Implications and Future Directions
This framework delivers the first operational, open-source, hybrid physics-ML system for pan-Arctic permafrost risk assessment at infrastructure-relevant scales. The approach is generalizable to other permafrost regions and Earth system applications requiring robust extrapolation beyond historical data. The explicit uncertainty quantification and scenario analysis enable risk-based engineering and adaptation planning.
Key implications include:
- Operational Decision Support: The system provides actionable, uncertainty-aware risk maps for infrastructure managers and policymakers.
- Methodological Rigor: Demonstrates that rigorous spatiotemporal validation is essential for honest generalization, with naive splits leading to overconfident metrics.

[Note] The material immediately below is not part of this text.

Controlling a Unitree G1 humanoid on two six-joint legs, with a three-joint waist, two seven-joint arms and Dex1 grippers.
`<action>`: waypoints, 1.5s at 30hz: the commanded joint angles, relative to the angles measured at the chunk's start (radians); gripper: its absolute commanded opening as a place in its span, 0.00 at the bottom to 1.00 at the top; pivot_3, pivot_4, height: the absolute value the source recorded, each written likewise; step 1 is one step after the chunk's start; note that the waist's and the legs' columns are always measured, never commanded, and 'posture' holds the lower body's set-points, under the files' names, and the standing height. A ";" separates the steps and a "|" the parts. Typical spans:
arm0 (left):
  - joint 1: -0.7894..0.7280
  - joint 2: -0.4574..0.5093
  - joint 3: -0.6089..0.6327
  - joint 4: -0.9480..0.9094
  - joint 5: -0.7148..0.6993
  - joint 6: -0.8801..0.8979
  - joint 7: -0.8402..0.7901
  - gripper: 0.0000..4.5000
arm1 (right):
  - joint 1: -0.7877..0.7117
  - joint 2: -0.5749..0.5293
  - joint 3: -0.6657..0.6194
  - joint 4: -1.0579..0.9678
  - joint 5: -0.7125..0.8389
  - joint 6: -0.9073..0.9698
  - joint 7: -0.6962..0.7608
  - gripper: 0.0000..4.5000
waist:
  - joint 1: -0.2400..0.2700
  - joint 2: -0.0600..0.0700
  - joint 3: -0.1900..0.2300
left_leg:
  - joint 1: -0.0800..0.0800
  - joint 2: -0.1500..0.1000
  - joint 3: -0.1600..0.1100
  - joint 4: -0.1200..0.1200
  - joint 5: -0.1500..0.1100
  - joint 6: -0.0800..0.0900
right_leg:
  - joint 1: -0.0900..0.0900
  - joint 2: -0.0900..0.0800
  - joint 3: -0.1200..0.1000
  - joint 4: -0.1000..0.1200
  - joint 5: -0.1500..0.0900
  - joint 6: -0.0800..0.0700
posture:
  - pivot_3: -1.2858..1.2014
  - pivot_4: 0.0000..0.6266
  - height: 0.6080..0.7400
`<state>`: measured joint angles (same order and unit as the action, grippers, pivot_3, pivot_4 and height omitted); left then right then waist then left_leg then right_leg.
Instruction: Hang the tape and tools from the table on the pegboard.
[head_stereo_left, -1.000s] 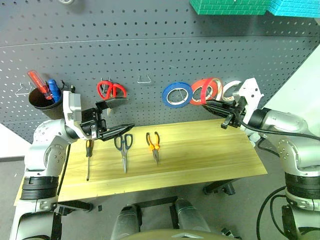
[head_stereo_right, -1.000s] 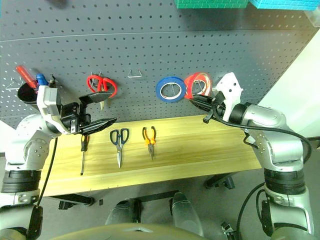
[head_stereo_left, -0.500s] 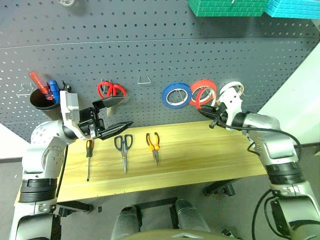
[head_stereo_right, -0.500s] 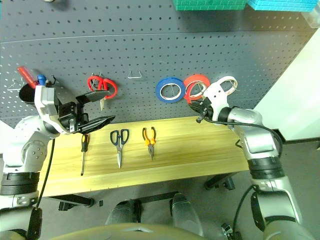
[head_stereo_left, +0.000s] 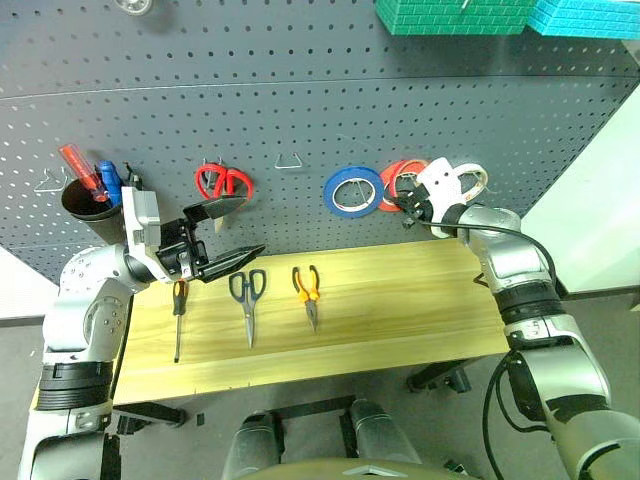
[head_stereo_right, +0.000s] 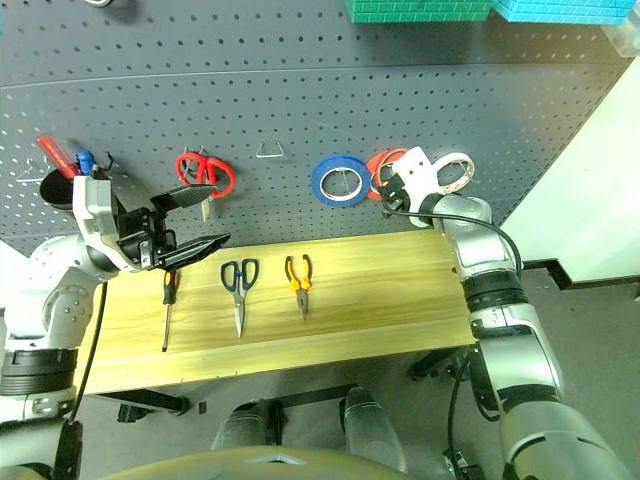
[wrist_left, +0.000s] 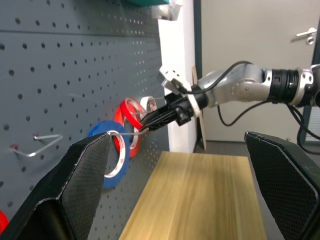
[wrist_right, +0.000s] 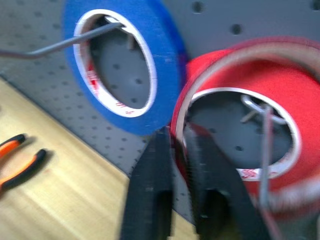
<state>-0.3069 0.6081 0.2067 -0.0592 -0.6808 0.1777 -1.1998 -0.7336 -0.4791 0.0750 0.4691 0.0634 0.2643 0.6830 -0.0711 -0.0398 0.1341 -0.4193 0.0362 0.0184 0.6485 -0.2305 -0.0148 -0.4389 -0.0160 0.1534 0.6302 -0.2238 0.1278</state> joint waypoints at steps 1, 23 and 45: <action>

- Hybrid Modeling: Shows that combining ML with physical constraints is necessary for reliable climate change projections, especially in threshold-dominated systems.
- Scalability: The framework is computationally efficient and can be extended to incorporate new data sources, process-based models, and finer temporal forecasting.
Future work should integrate regionalized climate model projections, process-based permafrost models, and explicit representation of feedbacks and delayed responses. Ensemble-based climate uncertainty quantification and extension to year-by-year projections would further enhance operational utility.
Conclusion
The presented hybrid physics-ML framework establishes a new standard for permafrost risk modeling, combining unprecedented data scale, methodological rigor, and operational relevance. By bridging the gap between data-driven and physically based approaches, it enables robust, uncertainty-aware infrastructure risk assessment under climate change, with immediate applicability to Arctic adaptation planning and broader Earth system modeling challenges.